Introduction copyright © 2004 University of Pennsylvania Press
Printed in the United States of America on acid-free paper
10 9 8 7 6 5 4 3 2 1
Published by
University of Pennsylvania Press
Philadelphia, Pennsylvania 19104-4011
Library of Congress Cataloging-in-Publication Data
Murger, Henri, 1822–1861.
The Bohemians of the Latin Quarter / Henry Murger ; translated by Ellen Marriage and John Selwyn ; introduction by Maurice Samuels.
[Scènes de la vie de Bohème. English]
p. cm.
Originally published: London : Greening and Co., 1901. With new introduction.
ISBN 0-8122-1884-1 (pbk. : alk. paper)
I. Paris (France)—Fiction. I. Title. II. Marriage, Ellen. III. Selwyn, John.
PQ2367.M94 S4213 2004
843’.8—dc22
2004041959
INTRODUCTION
Maurice Samuels
THANKS to the opera La Bohème (1896), Rodolfo and Mimi have entered the pantheon of our culture’s most famous lovers, alongside Paolo and Francesca and Romeo and Juliet. But if we’ve grown accustomed to imagining the nineteenth-century French poet as a portly Italian tenor, and his garret as a soaring stage set, the dimensions of the original text on which Puccini based his opera were far more modest. In Henry Murger’s depiction of the struggles of a group of bohemians, as poor intellectuals in the Latin Quarter of Paris were beginning to be known, we discover a grittier picture of what it meant to be an artist—or to love one—in Paris in the 1840s. Before he became Puccini’s Rodolfo, Murger’s Rodolphe incarnated the dreams and disappointments of a generation of Parisian writers and artists who would be the first to attempt to live by their pen or brush. On the border between late Romanticism and early Realism, Murger’s novel—really a collection of stories—did much to implant the myth of the artist in modern culture.
Henry Murger (1822–1861) originally published the stories comprising The Bohemians of the Latin Quarter (Scènes de la vie de Bohème) between 1845 and 1849 in one of the small satirical journals that proliferated in Paris during the July Monarchy (1830–1848), Le Corsaire-Satan (called Le Corsaire after 1847). Like the characters he portrayed, Murger at first remained obscure and penurious, appreciated only by a small coterie of like-minded young artistic laborers. Not until he reworked his stories into a play in 1849, and then into a novel in 1851, did he achieve anything like popular success: Murger was awarded the Legion of Honor in 1858, and became a well-known figure during the early years of the Second Empire (1852–1870). Nevertheless, and despite the fame he gained from his portrait of Bohemia, Murger was never destined to escape from it: the novel earned him only 500 francs, and he died alone in a hospital (a fate reserved for the poor) at the age of thirty-eight, much like his character Jacques, the lovelorn and penniless sculptor.
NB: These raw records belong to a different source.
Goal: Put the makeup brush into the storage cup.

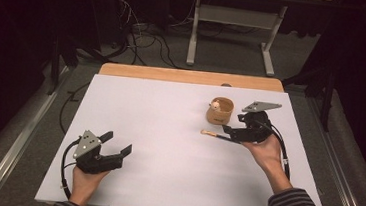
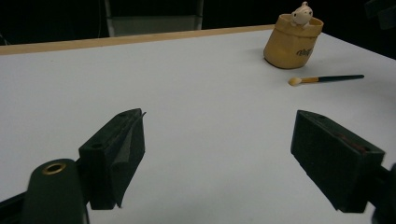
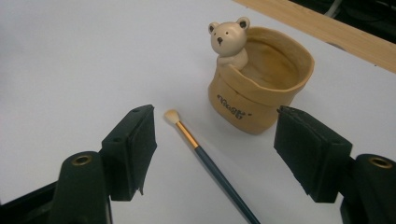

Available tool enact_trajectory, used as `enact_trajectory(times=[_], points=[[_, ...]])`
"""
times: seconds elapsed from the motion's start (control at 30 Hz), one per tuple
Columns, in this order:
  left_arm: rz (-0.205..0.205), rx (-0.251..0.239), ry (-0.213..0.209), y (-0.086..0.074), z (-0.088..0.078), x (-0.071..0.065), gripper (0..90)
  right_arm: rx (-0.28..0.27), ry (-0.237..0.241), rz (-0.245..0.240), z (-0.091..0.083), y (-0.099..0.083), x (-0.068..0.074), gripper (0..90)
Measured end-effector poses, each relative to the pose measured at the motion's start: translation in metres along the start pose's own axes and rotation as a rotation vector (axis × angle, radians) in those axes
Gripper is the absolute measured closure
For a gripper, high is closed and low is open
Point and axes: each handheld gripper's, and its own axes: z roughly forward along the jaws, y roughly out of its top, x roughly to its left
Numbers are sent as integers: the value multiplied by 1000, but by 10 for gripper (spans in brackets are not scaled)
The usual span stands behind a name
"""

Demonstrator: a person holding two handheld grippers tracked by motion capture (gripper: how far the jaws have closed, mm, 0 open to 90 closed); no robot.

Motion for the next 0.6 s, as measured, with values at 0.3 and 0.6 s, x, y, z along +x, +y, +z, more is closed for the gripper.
enact_trajectory(times=[0.3, 0.6], points=[[3, 7, -10, 0, 1, 0, 185, 87, 35, -22, 6, 4, 1, 322], [1, 10, -12, 0, 1, 0, 185, 147, 6, -85, 8, 8, 2, 326]])
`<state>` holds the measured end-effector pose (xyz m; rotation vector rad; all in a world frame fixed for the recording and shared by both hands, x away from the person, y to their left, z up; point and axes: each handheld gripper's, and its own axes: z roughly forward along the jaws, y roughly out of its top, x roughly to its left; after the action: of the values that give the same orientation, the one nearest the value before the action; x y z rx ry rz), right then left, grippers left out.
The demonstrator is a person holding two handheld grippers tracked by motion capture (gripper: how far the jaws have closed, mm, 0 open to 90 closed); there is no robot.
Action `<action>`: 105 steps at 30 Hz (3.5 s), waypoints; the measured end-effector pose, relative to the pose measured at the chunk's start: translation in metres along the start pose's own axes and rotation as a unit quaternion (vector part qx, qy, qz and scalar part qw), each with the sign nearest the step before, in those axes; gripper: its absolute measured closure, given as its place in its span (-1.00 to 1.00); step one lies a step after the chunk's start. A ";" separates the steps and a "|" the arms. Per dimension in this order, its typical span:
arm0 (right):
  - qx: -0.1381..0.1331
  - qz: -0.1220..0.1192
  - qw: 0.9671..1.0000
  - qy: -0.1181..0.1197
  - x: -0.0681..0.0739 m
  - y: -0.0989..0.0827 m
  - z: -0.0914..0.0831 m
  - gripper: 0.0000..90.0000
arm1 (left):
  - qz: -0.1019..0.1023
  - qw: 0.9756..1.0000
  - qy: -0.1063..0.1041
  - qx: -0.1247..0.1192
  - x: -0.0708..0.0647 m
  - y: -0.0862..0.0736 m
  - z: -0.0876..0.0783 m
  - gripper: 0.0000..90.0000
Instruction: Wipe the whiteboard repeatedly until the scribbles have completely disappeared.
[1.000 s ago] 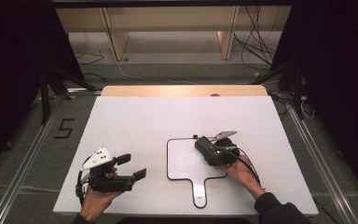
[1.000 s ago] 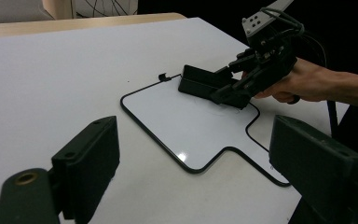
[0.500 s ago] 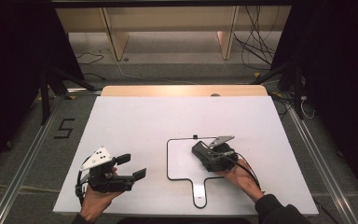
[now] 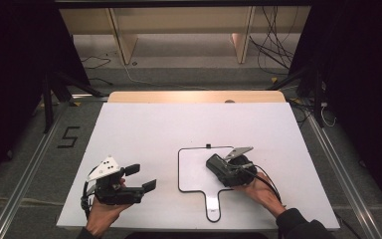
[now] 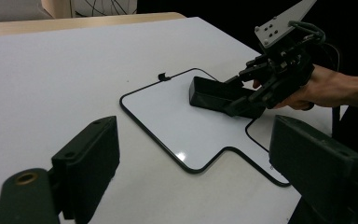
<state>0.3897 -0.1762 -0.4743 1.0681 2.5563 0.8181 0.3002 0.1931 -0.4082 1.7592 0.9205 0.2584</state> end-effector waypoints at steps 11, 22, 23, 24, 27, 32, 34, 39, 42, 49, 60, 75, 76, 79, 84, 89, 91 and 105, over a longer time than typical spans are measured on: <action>0.021 0.038 0.999 -0.034 -0.016 -0.002 -0.006 -0.09 | -0.001 1.000 -0.001 0.000 0.000 0.000 0.000 -0.66; 0.040 0.065 0.996 -0.054 -0.020 -0.001 -0.008 -0.09 | 0.000 1.000 0.000 0.001 0.000 0.000 0.000 -0.66; 0.040 0.065 0.996 -0.046 -0.017 -0.001 -0.008 -0.09 | -0.001 1.000 0.000 0.002 0.000 0.000 0.000 -0.66; 0.039 0.063 0.996 -0.042 -0.014 -0.001 -0.008 -0.09 | -0.001 1.000 -0.001 0.002 0.000 0.000 0.001 -0.66; 0.034 0.060 0.997 -0.030 -0.008 0.002 -0.005 -0.09 | 0.000 1.000 -0.001 0.003 0.000 0.000 0.001 -0.66; 0.024 0.034 0.999 -0.020 0.002 0.008 0.002 -0.09 | 0.000 1.000 0.000 0.003 0.000 0.000 0.001 -0.66; 0.016 0.030 0.999 -0.018 0.002 0.011 0.006 -0.09 | -0.001 1.000 0.000 0.003 0.000 0.000 0.001 -0.66; 0.005 0.048 0.998 -0.032 -0.007 0.015 0.010 -0.09 | 0.000 1.000 0.000 0.002 0.000 0.000 0.000 -0.66; 0.003 0.074 0.996 -0.055 -0.019 0.013 0.009 -0.09 | 0.000 1.000 0.000 0.000 0.000 0.000 0.000 -0.66; 0.014 0.080 0.995 -0.063 -0.023 0.007 0.002 -0.09 | 0.001 1.000 0.000 0.000 0.000 0.000 0.000 -0.66; 0.019 0.034 0.999 -0.019 0.001 0.007 0.002 -0.10 | 0.000 1.000 0.000 0.000 0.000 0.000 0.001 -0.66; -0.016 0.043 0.999 -0.028 -0.010 0.014 0.014 -0.09 | 0.000 1.000 -0.001 0.001 0.000 0.000 0.001 -0.66; -0.017 0.043 0.999 -0.026 -0.009 0.014 0.014 -0.09 | -0.001 1.000 -0.001 0.002 0.000 0.000 0.001 -0.66; -0.012 0.027 0.999 -0.014 0.000 0.013 0.012 -0.09 | -0.005 1.000 0.000 -0.001 0.001 0.000 0.001 -0.66; -0.017 0.006 1.000 -0.003 0.012 0.013 0.013 -0.09 | 0.001 1.000 -0.002 0.001 -0.001 0.000 0.001 -0.66; -0.008 0.030 0.999 -0.017 -0.005 0.001 0.003 -0.09 | -0.004 1.000 -0.001 -0.001 0.001 0.000 0.000 -0.66; -0.004 0.029 0.999 -0.017 -0.006 -0.003 -0.001 -0.09 | -0.001 1.000 -0.001 0.000 0.000 0.000 0.000 -0.66; -0.014 0.023 1.000 -0.012 0.002 0.012 0.012 -0.10 | 0.000 1.000 -0.002 0.002 0.000 0.001 0.002 -0.66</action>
<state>0.4004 -0.1633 -0.4770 1.1253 2.5011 0.8441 0.3014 0.1919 -0.4083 1.7632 0.9178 0.2534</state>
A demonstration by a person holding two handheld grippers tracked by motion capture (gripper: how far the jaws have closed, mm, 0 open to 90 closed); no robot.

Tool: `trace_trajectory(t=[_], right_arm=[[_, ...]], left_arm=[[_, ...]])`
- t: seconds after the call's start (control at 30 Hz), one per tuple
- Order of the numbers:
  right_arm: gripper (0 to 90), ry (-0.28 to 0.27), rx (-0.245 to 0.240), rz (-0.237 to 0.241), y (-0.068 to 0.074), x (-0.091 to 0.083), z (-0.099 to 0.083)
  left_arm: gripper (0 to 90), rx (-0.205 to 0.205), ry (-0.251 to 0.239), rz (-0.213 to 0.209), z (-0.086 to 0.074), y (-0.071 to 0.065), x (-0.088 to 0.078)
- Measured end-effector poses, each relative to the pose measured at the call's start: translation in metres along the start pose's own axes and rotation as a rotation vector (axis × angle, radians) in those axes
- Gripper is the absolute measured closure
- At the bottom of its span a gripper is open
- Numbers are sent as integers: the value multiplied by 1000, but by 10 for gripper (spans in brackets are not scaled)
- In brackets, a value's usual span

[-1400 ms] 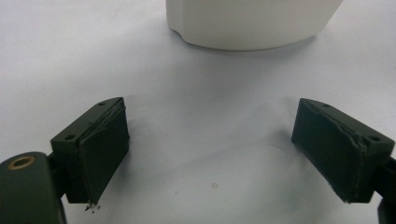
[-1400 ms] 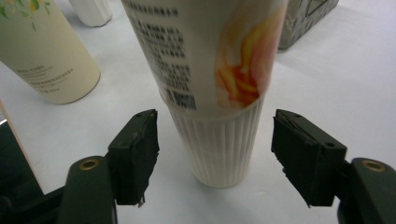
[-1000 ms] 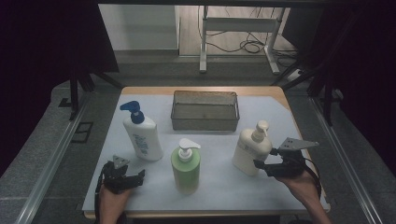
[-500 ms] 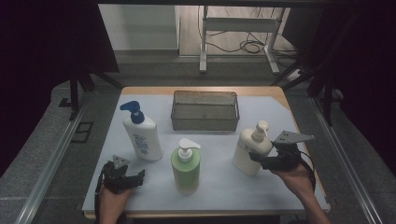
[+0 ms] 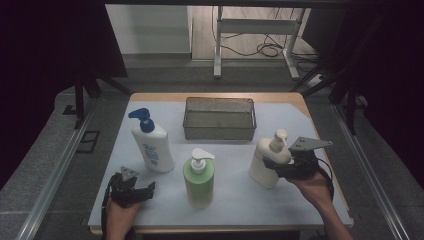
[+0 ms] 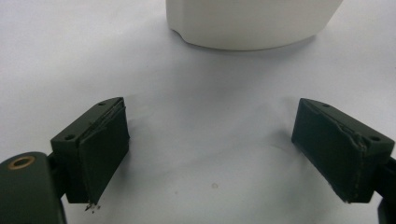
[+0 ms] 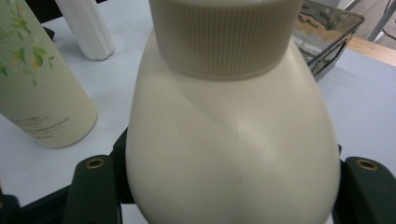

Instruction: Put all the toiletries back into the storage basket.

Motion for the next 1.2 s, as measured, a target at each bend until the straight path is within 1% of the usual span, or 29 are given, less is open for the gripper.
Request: trace_trajectory(t=[0.13, 0.3, 0.67, 0.93, 1.2], right_arm=[[362, 10, -1, -1, 0, -1, 0], [370, 24, -17, -9, 1, -1, 1], [375, 22, -7, -26, 1, -2, 3], [375, 22, -9, -29, 1, -4, 12], [376, 16, -16, -31, 4, -4, 27]], left_arm=[[109, 0, 0, 0, 0, 0, 0], [109, 0, 0, 0, 0, 0, 0], [109, 1, 0, 0, 0, 0, 0], [109, 1, 0, 0, 0, 0, 0], [109, 4, -1, -1, 0, 0, 0]])
Point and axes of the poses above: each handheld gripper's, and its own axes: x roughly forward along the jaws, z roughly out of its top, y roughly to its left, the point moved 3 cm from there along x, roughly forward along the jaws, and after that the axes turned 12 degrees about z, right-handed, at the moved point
Though more realistic in its description of the hardships faced by this group of artists struggling to pay the rent while remaining true to their creative impulses, Murger’s novel is no less mythologizing than Puccini’s opera. Indeed, Murger is largely responsible for creating the myth of Bohemia. “Bordered on the North by hope, work and gaiety, on the South by necessity and courage; on the West and East by slander and the hospital,” Bohemia, as Murger charted it, is a land where the ideal meets the real, where dreams of glory confront the hard fact of modern materialism. Populated by poets, painters, musicians, and philosophers (all male), and by the women who share their lot, Bohemia has its own language, customs, and mores. Sustained more by fellowship than food, speaking a witty slang, dressing in ragged or outlandish costumes, the bohemians look forward to a great future but never know where their next meal will come from. Staring out at Parisian rooftops from their attic rooms, trying to stay warm by burning their furniture and even their manuscripts, Murger’s characters embody all that is joyful about youth, and also all that is tragic for those who fail to outgrow it. For, as Murger warned, Bohemia is the “preface to the Academy, the Hospital or the Morgue.”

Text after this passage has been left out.